Angie Bray’s “Blind Window/Blank Wall” is the most minimal and delicate of these: A series of seven white-lacquered wire rectangles are attached on one side to the wall, each positioned slightly above the next. Hanging from the top of each rectangle, like a window shade, is a single sheet of white handmade paper.

The shadow patterns created by lights beamed on the rectangles differ ever so slightly from one to another and vary according to the viewer’s position and the smallest gusts of air. The first rectangle--bent in such a way that its silhouette looks somewhat like a coat swinging out as its wearer walks--allows the paper to hang straight down. The others, twisting more discreetly, allow the paper to fly back or forth or curl up slightly.

With roots in minimalism and the light-and-space movement, the piece offers a gentle reverie on a basic component of architecture. Instead of penetrating solid wall, as windows do, these forms “draw” on it with the help of light, which real window blinds are designed to block out.

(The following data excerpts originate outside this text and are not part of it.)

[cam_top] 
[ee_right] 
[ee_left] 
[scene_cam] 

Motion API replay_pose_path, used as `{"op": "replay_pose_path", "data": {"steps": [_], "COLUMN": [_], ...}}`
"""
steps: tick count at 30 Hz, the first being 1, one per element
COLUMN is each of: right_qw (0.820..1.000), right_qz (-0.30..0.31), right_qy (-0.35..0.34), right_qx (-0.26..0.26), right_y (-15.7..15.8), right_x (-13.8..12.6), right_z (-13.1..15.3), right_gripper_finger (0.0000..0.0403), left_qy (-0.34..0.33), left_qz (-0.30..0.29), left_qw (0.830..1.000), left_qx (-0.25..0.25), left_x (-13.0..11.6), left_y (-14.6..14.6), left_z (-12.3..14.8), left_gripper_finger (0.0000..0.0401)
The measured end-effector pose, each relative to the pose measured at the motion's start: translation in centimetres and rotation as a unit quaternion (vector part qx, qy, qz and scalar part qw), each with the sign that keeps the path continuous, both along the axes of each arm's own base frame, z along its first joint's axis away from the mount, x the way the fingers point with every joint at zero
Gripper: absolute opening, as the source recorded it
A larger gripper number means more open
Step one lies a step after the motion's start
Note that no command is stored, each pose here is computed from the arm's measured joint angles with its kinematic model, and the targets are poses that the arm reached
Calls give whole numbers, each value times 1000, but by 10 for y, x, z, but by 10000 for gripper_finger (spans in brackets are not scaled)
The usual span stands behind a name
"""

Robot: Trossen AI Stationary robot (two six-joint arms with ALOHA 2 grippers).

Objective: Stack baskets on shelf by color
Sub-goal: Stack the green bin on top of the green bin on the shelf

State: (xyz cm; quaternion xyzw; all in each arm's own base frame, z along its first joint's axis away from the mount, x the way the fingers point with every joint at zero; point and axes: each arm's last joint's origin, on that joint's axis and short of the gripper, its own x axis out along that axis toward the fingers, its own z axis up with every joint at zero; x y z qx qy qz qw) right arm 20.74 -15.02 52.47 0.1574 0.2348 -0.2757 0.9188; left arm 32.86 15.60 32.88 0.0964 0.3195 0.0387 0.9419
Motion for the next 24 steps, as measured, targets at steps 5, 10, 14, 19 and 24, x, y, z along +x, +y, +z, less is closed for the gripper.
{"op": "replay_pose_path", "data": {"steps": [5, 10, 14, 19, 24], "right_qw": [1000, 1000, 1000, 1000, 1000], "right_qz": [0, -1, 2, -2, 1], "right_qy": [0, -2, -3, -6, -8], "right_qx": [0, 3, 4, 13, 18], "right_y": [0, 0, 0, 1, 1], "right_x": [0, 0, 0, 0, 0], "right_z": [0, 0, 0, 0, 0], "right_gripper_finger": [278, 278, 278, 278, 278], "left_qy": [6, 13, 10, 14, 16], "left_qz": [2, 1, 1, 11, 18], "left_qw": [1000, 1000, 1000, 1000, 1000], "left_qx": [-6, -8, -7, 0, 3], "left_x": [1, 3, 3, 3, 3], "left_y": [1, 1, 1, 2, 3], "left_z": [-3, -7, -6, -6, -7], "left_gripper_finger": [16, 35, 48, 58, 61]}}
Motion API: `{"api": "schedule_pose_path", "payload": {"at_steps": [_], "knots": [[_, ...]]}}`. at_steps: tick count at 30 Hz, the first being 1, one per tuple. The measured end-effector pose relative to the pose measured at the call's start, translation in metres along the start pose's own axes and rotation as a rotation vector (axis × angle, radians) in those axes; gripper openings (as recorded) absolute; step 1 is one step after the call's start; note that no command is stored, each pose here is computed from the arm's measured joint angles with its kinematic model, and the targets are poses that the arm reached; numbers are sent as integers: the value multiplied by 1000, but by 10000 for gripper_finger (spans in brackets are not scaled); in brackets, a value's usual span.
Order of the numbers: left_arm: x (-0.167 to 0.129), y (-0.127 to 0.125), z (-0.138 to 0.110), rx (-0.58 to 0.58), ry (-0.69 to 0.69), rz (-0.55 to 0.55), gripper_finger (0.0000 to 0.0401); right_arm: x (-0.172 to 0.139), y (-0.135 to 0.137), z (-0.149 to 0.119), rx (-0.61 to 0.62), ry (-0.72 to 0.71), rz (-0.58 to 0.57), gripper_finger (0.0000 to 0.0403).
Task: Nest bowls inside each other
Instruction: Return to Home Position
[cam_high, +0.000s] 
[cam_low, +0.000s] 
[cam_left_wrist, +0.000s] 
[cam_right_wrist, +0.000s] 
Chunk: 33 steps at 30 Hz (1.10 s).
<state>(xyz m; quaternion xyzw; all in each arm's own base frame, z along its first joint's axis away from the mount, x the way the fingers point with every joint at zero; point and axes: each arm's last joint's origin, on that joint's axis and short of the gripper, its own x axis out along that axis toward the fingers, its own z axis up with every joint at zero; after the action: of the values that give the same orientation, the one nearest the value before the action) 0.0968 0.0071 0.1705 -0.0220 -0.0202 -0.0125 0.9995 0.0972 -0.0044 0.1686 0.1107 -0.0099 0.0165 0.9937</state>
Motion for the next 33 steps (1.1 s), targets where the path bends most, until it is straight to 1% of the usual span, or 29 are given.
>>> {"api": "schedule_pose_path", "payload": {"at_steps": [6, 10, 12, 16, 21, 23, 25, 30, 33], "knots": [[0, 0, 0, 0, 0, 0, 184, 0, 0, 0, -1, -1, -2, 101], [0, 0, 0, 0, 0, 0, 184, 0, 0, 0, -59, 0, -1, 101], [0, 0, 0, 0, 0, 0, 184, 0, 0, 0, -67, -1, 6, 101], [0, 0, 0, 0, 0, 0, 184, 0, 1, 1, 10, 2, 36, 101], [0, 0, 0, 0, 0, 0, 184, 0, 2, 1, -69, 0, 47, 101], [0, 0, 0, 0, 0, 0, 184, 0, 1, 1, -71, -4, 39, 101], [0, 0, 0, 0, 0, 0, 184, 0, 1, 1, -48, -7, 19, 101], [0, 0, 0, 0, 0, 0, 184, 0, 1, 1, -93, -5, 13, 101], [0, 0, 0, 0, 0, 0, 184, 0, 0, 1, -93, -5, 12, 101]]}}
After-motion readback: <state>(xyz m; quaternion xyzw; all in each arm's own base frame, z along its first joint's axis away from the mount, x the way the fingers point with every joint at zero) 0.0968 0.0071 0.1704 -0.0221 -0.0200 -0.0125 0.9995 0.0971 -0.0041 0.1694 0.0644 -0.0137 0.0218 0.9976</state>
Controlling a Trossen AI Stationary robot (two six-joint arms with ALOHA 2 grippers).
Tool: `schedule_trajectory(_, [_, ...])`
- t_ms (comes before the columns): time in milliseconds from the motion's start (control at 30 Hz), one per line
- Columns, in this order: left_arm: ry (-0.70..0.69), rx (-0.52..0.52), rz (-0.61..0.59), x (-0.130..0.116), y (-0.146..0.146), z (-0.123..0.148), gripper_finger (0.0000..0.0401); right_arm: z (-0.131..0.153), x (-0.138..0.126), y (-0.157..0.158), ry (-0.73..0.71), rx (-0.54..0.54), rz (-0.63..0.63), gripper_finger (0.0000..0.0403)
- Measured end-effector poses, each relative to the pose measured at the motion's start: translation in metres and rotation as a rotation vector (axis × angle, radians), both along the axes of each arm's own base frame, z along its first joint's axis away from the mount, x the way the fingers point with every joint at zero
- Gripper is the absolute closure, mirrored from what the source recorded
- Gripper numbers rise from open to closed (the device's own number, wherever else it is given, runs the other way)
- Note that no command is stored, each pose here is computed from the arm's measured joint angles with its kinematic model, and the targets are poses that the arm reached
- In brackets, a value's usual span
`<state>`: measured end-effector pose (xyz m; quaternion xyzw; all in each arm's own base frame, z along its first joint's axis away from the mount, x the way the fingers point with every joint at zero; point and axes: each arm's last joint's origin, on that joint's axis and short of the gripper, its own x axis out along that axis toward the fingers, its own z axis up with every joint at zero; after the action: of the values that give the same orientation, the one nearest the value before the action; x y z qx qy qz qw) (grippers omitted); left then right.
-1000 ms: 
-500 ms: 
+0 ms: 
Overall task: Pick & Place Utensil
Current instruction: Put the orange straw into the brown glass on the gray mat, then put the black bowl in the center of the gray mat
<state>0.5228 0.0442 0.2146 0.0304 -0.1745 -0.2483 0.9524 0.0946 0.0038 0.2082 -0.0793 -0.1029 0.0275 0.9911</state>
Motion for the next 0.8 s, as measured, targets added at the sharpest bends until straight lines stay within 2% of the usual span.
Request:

Paul Urban, who graduated from the masters program at Cal State Fullerton a few years ago, offers a promising group of small, punchy paintings that incorporate one or two capitalized words--rather like skewed environmentally aware versions of old-fashioned school primers.

In “Bumper Crop,” stacks of identical cars (like ears of corn in an agricultural yield diagram) fill in the contours of a giant building that rises against a blowup of an interstate map crossed with red arteries. “Concrete Hillside,” an oxymoron if ever there was one, offers an abstract pattern of man-made wavy-contoured “fields.”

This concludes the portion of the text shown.